REITs (real estate investment trusts) are great investments for long-term investors who seek sustainable passive income and less volatility than the broader markets. Indeed, Wednesday proved to be a rather choppy session of trade, as markets swung lower on hawkish commentary from the U.S. Federal Reserve.
Though the Fed’s comments were hawkish, they shouldn’t have come as a surprise, given inflation is still running way too hot (8.5% in the U.S. and 7.6% in Canada), calling for even more jumbo-sized rate hikes in the second half. Indeed, inflation remains one of the biggest risks to this market rally.
Investors looking to chase the fastest-flying stocks may be at risk of “fighting the Fed.” It’s never a good idea to base your investment decisions on the outcome of an exogenous event. With the Fed standing firm in its fight against inflation, I think investors should not feel tempted to act either way. Undoubtedly, the latest dip in markets may be due to impatient investors who want to hear talk about rate cuts rather than hikes. Though rate cuts may still be on the table after inflation is dealt with, talk about cuts at this juncture, I believe, doesn’t make a lot of sense, especially given such comments could reignite consumer sentiment and fuel further inflationary pressure.
Central banks are right to be data driven. And investors worried about a reversal over rate hikes should look to the REIT space while there’s still value to be had. The REIT space isn’t just less correlated to markets; REITs may be richer with value following the latest rate-induced slip.
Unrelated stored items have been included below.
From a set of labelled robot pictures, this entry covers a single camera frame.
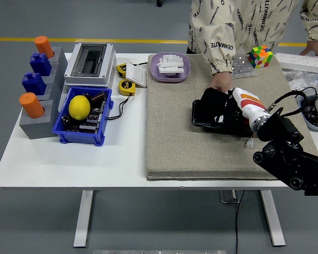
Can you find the yellow tape measure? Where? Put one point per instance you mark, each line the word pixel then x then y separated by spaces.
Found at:
pixel 121 69
pixel 125 86

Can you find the white power strip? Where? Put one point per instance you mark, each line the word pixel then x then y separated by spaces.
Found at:
pixel 302 62

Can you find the stack of white switches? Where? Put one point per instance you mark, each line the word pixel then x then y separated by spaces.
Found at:
pixel 171 64

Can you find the small white connector plug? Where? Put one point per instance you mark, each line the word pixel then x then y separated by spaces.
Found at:
pixel 250 143

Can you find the yellow lemon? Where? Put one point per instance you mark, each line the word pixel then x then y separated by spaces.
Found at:
pixel 79 108

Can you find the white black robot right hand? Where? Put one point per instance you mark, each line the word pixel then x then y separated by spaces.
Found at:
pixel 250 104

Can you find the grey stepped block holder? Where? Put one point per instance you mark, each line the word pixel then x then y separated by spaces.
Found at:
pixel 37 128

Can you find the orange cylinder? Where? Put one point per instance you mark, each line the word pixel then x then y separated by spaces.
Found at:
pixel 31 105
pixel 43 46

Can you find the beige mat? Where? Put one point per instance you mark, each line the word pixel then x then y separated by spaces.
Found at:
pixel 190 156

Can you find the white table leg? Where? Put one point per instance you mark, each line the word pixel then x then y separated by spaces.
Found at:
pixel 273 219
pixel 83 219

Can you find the blue plastic bin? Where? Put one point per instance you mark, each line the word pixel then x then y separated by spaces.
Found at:
pixel 79 136

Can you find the dark circuit board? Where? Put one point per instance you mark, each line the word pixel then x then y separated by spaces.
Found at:
pixel 92 116

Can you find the black chair caster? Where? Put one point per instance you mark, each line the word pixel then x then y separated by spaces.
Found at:
pixel 159 3

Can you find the person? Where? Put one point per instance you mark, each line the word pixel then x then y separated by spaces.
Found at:
pixel 243 23

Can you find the blue block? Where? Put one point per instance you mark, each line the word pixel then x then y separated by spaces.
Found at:
pixel 34 84
pixel 40 64

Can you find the colourful puzzle cube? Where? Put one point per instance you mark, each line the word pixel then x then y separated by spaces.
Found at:
pixel 260 56

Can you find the white wall switch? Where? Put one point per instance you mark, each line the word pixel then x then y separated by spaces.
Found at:
pixel 136 75

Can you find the clear plastic bags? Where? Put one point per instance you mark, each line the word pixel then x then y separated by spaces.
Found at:
pixel 296 79

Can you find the clear bag of metal nuts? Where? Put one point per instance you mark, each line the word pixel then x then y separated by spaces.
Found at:
pixel 242 67

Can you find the grey table control box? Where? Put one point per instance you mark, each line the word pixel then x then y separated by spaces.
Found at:
pixel 226 197

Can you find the person's right hand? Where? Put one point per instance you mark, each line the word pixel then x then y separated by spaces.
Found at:
pixel 221 80

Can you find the black panel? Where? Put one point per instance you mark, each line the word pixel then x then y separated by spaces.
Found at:
pixel 198 116

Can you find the grey white electrical enclosure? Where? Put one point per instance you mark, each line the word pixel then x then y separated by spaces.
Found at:
pixel 108 63

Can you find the purple plate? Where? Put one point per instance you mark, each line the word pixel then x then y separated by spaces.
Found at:
pixel 155 74

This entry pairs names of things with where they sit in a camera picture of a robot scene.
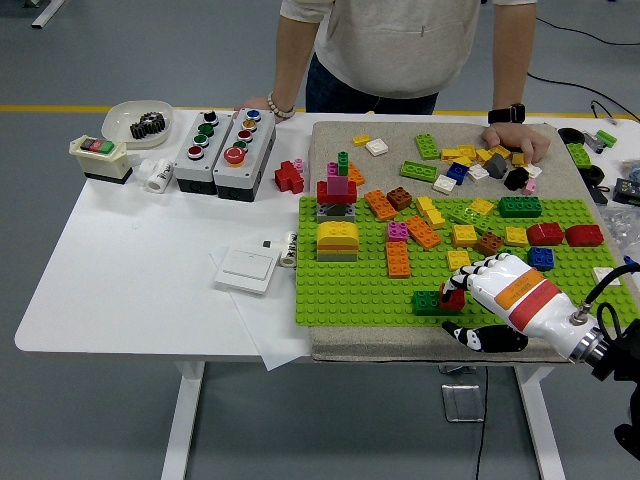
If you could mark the person's left hand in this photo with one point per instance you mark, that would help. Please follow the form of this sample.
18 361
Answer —
515 137

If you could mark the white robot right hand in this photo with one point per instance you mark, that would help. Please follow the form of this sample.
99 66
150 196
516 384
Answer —
530 300

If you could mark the person's right hand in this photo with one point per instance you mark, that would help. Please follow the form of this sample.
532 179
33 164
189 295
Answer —
257 104

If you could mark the yellow small brick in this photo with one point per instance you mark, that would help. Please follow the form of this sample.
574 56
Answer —
361 140
518 160

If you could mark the red four-stud brick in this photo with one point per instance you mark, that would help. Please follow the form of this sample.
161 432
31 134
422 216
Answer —
456 302

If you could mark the dark green eight-stud brick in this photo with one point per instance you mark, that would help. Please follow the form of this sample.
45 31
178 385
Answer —
520 207
425 303

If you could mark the person's right forearm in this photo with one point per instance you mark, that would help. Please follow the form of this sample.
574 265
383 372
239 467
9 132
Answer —
295 60

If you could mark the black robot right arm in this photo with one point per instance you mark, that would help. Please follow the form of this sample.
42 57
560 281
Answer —
625 350

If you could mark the person's left forearm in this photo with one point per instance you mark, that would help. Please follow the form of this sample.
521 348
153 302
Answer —
512 55

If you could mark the grey sloped brick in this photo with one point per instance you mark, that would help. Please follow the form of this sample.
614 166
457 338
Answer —
498 166

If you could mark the black brick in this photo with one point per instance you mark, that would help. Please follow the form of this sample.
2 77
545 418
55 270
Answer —
516 179

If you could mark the blue four-stud brick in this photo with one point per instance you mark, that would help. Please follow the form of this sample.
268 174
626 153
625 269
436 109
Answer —
541 259
456 174

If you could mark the small pink brick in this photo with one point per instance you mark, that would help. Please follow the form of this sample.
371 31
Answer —
531 187
299 164

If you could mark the red rounded brick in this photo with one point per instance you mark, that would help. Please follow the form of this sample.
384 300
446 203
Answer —
584 236
546 235

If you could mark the brown four-stud brick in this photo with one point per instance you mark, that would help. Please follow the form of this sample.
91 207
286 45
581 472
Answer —
400 198
490 244

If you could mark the red cross-shaped brick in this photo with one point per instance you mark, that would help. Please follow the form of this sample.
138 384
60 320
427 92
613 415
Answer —
287 177

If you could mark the lime green eight-stud brick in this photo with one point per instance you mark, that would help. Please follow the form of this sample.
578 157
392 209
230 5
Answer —
419 171
470 217
427 146

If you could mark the lime green small brick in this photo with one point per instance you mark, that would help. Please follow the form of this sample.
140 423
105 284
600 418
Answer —
606 137

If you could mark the dark green small brick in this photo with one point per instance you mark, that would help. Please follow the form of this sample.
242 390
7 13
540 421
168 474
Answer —
343 164

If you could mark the red wide brick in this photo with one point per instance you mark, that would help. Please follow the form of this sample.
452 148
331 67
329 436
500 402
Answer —
322 192

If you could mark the pink tall brick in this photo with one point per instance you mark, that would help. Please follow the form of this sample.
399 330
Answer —
338 186

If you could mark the orange small brick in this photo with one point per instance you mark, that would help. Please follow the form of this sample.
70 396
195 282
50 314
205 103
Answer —
356 175

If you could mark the orange eight-stud brick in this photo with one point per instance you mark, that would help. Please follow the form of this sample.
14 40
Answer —
423 233
398 260
381 205

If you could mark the grey studded base brick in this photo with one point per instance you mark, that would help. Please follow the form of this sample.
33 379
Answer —
336 217

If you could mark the pink four-stud brick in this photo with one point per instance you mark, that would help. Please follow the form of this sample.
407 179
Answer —
398 233

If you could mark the yellow rounded brick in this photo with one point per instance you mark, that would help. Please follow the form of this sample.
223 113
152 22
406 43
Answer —
337 232

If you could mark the green studded baseplate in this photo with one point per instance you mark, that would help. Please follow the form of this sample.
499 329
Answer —
350 300

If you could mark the black wristwatch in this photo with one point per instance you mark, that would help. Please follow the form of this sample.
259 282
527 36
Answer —
505 114

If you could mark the white square tile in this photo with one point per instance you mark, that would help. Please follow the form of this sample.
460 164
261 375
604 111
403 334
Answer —
534 171
478 172
444 184
376 147
602 275

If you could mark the grey emergency-stop control box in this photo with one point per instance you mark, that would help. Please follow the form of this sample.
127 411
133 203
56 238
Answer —
255 150

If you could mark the yellow glossy tile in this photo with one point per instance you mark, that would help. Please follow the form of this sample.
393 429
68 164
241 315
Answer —
461 161

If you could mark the grey four-button control box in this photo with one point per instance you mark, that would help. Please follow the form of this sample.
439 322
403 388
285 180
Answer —
210 150

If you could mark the grey-brown foam mat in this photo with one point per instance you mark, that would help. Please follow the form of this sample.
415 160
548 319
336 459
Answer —
340 142

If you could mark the small black item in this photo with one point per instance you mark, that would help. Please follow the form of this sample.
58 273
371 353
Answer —
599 195

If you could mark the black metal gear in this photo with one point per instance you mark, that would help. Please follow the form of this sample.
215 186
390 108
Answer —
147 125

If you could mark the white pipe tee fitting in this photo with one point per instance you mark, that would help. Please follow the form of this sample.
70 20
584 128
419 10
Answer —
160 175

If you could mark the silver floor outlet box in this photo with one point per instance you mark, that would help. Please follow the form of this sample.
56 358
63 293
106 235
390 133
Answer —
462 402

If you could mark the black display device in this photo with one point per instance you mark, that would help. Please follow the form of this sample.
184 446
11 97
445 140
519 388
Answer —
627 191

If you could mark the bag of blue parts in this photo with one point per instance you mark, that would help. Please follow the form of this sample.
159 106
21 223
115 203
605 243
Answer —
635 174

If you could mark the clear plastic bag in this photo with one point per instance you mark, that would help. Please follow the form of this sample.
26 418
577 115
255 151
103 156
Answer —
622 215

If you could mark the white table leg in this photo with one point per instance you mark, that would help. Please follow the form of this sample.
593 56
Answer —
542 430
182 425

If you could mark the white plastic bowl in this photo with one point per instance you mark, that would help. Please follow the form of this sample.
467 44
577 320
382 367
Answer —
120 120

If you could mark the small black white adapter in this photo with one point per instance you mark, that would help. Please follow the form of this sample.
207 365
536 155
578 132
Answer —
269 244

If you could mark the person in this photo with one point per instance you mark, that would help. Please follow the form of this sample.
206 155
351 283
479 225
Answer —
400 50

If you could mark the white printed cylinder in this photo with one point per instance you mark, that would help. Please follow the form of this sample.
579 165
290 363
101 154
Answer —
288 250

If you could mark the orange thin plate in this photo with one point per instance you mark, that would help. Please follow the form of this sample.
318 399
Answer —
338 247

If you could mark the white furniture foot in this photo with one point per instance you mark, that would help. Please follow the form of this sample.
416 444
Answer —
47 12

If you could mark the white paper sheet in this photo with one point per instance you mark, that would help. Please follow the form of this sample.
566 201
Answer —
270 340

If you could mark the white wall switch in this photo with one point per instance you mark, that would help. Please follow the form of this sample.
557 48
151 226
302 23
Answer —
247 270

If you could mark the cream switch box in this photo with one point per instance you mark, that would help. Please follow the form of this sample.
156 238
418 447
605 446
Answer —
100 162

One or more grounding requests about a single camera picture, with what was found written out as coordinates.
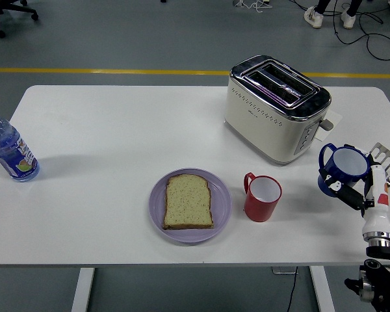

Interrent REIT (TSX:IIP.UN) is one intriguing bargain in the REIT scene.
Interrent REIT
Interrent REIT is a multi-family residential real estate play that’s grown leaps and bounds through mergers and acquisitions over the years. The firm is a master at renovating older properties and restoring them in a way to command higher rents. Over the long haul, Interrent’s proven strategy has yielded solid TSX-beating gains.
Recently, shares of IIP.UN slipped around 38% from peak to trough before recovering some ground over the past few weeks. At $13 and change per share, Interrent REIT remains at pandemic-era levels, which, I believe, doesn’t make much sense, given things aren’t nearly as gloomy as they were in the early part of 2020. The world isn’t locked down, and rent-collection rates aren’t at risk of a colossal nosedive.
In any case, a recession could weigh heavily on the ability to collect rents. Still, pundits expect the coming recession to be quite mild. If so, IIP.UN stock looks like a steal at current valuations. At writing, shares trade at just north of five times trailing price-to-earnings (P/E), well below industry averages. The P/E seems to suggest some very tough times ahead. If the coming recession isn’t as horrific as most think, Interrent could easily find itself rebounding back to former highs of around $19 per share.
Recently, Johann Rodrigues of IA Capital Markets called Interrent a “must-own REIT.” I couldn’t agree more. Rodrigues cited an overreaction to the effect of higher interest rates and “punitive” policies that could be introduced.
Though the 2.6% yield isn’t all too swollen through the eyes of income investors, I think value-conscious investors can find comfort in the name at these depths. The risk/reward scenario just seems too good here.